Suddenly, Percy turned around, his eyes hardening when he saw that it was me chasing him. His expression was cold---not in the menacing kind of way though. He looked sad instead of angry.

"What, Ariadne?" he asked in a monotone voice that lacked any emotion. I felt like someone had stabbed me in the heart. Did he think I was annoying? Because he certainly acted like he did. I bit my lip nervously, trying hard to stop the tears from spilling out of my eyes. Of course, he had no idea.

No idea how much I wanted him to like me. No idea how I would lay awake at night thinking about him. No idea how I would defend him every time someone said that he didn't belong at Hogwarts.

Sometimes boys were just so incredibly dense.

"I just wanted to make sure that you're okay," I said in a small voice, realizing how pathetic I sounded right after the words came out of my mouth. Who do you think you are, his girlfriend? I barely knew Percy Jackson. So why did I care about him so much?

Percy's expression softened as he walked over to me. I noticed that people were starting to stare at us. "I'm fine, Ariadne," he said reassuringly in a low voice so that the others wouldn't hear us. "Madam Pomfrey wouldn't let me out if I wasn't." He gazed at me expectantly. "Don't you have lessons to go to?"

I felt myself blush furiously. Why was he treating me like a little kid all of a sudden? Because he certainly wasn't acting like this when he kissed me right after asking me to the Yule Ball.

It's now or never, Ariadne.

"I was thinking," I began, struggling to keep my voice steady. "I was wondering if you would like to hang out sometimes. As something more than friends." I managed to finish. My heart was racing now, and I could feel sweat running down my neck. The last time a boy had made me feel like this was two years ago, when I first met Jake.

And he had died in a stupid Muggle car accident.

Percy's face paled as he backed away from me slowly as if I had some sort of deadly disease. "Listen, Ariadne," he said seriously, staring into my eyes. "That kiss was a mistake. So was going to the Yule Ball with you." He sighed. "I'm sorry. It's not like I don't like you, but I have a girlfriend, and her name is Annabeth, and we've been through so much together." His voice broke, and I could see that he, too, was on the verge of tears. "She's the best thing that's ever happened to me, and the only girl I want to be with.

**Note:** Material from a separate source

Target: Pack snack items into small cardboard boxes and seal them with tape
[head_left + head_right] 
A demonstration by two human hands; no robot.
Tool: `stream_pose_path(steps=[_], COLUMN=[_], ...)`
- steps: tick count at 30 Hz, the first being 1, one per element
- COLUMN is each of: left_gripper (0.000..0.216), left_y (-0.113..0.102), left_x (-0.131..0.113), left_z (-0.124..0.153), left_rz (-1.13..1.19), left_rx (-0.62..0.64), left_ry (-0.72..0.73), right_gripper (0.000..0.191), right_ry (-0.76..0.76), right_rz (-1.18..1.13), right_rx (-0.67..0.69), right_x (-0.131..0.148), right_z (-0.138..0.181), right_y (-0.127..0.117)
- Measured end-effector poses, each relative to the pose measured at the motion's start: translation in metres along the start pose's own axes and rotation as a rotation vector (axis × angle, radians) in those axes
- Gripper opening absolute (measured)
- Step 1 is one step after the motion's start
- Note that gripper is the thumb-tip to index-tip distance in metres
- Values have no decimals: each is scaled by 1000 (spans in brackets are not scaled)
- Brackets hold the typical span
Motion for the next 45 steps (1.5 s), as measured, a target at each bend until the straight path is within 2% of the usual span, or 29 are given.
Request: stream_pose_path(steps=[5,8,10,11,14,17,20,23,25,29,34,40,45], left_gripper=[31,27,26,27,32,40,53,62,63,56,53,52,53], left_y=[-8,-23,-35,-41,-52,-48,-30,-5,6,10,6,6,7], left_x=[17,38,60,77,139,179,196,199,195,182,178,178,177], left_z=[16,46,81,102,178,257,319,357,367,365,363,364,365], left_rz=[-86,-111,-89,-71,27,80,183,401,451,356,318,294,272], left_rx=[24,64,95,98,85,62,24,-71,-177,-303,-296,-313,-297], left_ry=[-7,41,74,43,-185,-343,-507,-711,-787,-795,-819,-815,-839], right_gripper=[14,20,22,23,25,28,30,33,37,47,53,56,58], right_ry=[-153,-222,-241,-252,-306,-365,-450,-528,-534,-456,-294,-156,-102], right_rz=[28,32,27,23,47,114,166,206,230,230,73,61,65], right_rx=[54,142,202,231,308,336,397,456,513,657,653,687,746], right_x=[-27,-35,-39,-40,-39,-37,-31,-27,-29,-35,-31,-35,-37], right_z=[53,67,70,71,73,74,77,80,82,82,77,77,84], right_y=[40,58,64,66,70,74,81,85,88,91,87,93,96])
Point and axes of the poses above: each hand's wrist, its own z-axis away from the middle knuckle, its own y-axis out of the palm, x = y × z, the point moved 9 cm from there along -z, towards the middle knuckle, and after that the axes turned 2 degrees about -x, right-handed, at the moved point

Ever since I met you I've been dying of guilt because every time I see you, it feels like I'm betraying her. I'm truly sorry, but I can't-" He let out a gut-wrenching sob and turned around, walking away faster than before. A crowd of people had gathered around us, making way for Percy as he walked towards the Gryffindor dormitory.

Tears rolling down my face, I pushed past a crowd of onlookers and ran as fast as I could.